Exercise goal
In the data, find each line where the word "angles" appears and list that line.

Data provided
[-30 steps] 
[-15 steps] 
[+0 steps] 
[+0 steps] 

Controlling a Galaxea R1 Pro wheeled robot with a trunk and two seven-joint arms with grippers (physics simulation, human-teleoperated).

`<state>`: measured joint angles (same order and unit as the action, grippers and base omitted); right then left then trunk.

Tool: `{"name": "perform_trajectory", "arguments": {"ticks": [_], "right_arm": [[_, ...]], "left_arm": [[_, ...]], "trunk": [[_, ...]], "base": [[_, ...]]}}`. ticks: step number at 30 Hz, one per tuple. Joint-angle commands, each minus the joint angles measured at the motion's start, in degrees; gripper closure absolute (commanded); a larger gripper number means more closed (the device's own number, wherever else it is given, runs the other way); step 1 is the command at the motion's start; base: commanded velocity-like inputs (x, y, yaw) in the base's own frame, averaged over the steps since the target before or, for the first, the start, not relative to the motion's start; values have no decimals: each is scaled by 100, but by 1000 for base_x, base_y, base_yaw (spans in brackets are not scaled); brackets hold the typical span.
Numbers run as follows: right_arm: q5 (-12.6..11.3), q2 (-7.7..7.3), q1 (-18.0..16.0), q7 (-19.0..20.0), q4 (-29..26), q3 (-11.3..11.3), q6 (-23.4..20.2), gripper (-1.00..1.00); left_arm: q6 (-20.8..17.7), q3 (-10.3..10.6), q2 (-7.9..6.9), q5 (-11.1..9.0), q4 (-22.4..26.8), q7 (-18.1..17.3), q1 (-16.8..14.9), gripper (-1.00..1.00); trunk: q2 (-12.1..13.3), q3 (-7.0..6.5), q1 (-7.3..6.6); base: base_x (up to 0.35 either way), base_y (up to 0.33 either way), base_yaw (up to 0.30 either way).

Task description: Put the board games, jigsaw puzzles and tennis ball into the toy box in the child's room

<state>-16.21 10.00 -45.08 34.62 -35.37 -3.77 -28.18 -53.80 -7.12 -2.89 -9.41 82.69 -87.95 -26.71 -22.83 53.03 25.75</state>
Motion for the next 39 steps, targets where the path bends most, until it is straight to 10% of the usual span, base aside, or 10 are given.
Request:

Reply to the task
`<state>`: measured joint angles (same order and unit as the action, grippers and base omitted); right then left then trunk.
Tool: `{"name": "perform_trajectory", "arguments": {"ticks": [_], "right_arm": [[_, ...]], "left_arm": [[_, ...]], "trunk": [[_, ...]], "base": [[_, ...]]}}`. ticks: step number at 30 Hz, one per tuple. Joint-angle commands, each minus the joint angles measured at the motion's start, in degrees; gripper closure absolute (commanded); a larger gripper number means more closed (the device's own number, wherever else it is given, runs the other way); step 1 is the command at the motion's start; base: commanded velocity-like inputs (x, y, yaw) in the base's own frame, averaged over the steps since the target before or, for the first, the start, not relative to the motion's start; values have no decimals: each is scaled by 100, but by 1000 for base_x, base_y, base_yaw (spans in brackets are not scaled); brackets hold the typical span.

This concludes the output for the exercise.